Dès l'instant où Andy Burnham a fait son entrée triomphale au 10 Downing Street, les climatologues, les militants et la population générale en sueur à travers un été de chaleur extrême attendaient qu'il reconnaisse l'éléphant - ou plutôt, la calotte glaciaire qui fond - dans la pièce. Pendant quelques semaines, les critiques ont retenu leur feu. Il venait à peine de déballer ses cartons, après tout. Mais maintenant, alors que nous regardons des chevaux terrifiés galoper sur des landes calcinées dans la New Forest tandis qu'un autre incendie de forêt fait rage, la patience s'est épuisée.

Emma Howard Boyd, ancienne directrice de l'Agence de l'environnement et désormais professeure à l'Institut Grantham de recherche, l'a dit avec une retenue admirable : « Alors que le Premier ministre visite chaque région du Royaume-Uni, il sera difficile de manquer les impacts de cet été extraordinaire : incendies de forêt, sécheresse, terres agricoles desséchées et personnes luttant pour travailler dans une chaleur extrême. » Elle a appelé à l'« urgence » - réduire les émissions, investir dans la résilience, faire quelque chose, n'importe quoi.

Mike Childs de Friends of the Earth a été moins diplomate, exigeant que Burnham « mette fin à son silence sur l'urgence climatique ». Mais Burnham, l'homme qui, en tant que maire du Grand Manchester, a défendu la neutralité carbone d'ici 2038, semble maintenant avoir développé une allergie soudaine aux mots « climat » et « urgence » dans la même phrase. Cinq vagues de chaleur cet été, une réunion Cobra qui a produit une interdiction « possible » des barbecues jetables - et pas un mot sur la crise sous-jacente.

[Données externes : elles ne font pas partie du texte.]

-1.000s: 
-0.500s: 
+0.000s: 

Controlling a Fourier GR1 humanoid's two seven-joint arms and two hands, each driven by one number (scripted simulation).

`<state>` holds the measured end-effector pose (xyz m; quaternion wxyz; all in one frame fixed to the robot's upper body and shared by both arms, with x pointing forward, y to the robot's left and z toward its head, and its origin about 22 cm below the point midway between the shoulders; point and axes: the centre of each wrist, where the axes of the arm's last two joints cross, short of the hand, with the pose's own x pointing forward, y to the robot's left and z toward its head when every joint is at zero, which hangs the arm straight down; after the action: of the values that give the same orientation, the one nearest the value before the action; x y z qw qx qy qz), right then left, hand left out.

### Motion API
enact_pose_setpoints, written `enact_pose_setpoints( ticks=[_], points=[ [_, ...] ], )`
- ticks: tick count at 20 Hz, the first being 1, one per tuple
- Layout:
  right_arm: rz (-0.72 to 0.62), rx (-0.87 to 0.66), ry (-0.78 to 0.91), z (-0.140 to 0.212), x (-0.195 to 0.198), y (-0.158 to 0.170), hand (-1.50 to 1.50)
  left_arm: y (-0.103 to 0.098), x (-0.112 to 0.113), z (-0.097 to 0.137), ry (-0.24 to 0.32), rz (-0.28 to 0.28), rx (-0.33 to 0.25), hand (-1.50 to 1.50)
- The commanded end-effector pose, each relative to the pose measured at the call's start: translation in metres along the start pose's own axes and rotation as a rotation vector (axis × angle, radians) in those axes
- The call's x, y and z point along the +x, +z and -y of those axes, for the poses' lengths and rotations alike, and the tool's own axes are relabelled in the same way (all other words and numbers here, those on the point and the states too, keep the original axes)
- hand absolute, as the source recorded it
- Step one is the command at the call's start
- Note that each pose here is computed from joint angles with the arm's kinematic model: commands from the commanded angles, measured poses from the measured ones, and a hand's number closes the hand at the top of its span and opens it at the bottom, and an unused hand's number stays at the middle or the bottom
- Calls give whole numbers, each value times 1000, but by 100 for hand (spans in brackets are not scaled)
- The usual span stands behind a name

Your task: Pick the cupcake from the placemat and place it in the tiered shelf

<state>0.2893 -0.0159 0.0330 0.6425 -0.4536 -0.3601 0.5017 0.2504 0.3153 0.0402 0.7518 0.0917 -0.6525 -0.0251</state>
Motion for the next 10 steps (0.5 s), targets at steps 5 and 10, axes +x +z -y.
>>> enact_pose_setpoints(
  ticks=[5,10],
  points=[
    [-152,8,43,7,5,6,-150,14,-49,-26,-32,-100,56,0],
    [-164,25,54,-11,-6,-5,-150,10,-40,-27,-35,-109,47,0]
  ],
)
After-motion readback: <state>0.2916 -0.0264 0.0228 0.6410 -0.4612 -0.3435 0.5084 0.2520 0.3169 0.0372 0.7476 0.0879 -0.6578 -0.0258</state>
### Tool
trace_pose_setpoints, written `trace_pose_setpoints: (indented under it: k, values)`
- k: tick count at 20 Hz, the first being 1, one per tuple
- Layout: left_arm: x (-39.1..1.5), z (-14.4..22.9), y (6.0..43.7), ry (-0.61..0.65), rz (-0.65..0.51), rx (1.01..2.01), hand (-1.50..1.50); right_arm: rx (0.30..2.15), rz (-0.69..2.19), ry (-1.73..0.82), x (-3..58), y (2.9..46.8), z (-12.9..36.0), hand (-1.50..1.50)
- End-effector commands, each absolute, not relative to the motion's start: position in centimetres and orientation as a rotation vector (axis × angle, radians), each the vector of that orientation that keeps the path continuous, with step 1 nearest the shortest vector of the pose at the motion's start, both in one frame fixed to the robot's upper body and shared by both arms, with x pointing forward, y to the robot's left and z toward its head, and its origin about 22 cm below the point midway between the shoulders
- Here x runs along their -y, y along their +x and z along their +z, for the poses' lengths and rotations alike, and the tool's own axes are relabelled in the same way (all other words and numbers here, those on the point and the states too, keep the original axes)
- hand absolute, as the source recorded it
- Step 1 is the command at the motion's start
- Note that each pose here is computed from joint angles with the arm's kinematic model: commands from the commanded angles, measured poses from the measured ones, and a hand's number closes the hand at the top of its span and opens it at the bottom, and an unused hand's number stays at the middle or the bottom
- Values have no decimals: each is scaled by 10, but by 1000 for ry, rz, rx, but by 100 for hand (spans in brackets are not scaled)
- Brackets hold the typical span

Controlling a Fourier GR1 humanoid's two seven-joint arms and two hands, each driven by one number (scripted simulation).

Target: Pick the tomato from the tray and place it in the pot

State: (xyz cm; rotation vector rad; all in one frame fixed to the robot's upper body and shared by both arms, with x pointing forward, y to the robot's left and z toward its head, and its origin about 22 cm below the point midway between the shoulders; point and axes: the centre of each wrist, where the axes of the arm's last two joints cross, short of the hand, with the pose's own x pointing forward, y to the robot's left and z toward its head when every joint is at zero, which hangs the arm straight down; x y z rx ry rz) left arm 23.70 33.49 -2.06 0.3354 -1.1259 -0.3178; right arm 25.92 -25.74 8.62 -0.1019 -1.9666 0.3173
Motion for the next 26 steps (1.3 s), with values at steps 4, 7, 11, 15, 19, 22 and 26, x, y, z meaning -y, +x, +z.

Il profite d'un regain de popularité, avec le Labour en tête sur Reform UK pour la première fois depuis plus d'un an. Quel meilleur moment, demandons-nous, pour ignorer les détracteurs qui prétendent que parler du climat est une guerre culturelle ? Quel meilleur moment pour aborder les impacts du changement climatique d'origine humaine sur les moyens de subsistance des gens ordinaires, l'environnement et le coût de la vie ?

Au lieu de cela, au cours de ses 25 premiers jours, Burnham a trouvé le temps de blâmer sa génération pour la crise des soins sociaux, mais a évité de mentionner la même négligence dans l'adaptation de nos hôpitaux, écoles et maisons à la chaleur. Les résultats : un département gouvernemental avec seulement 20 employés sur l'adaptation au climat, des infirmières s'évanouissant aux urgences, des enseignants étouffant dans des salles de classe à 40°C (104°F), et des agriculteurs avertissant de faibles rendements et de hausses des prix alimentaires. Tout cela arrive aux gens ordinaires que Burnham prétend défendre. Peut-être attend-il une apocalypse plus pratique.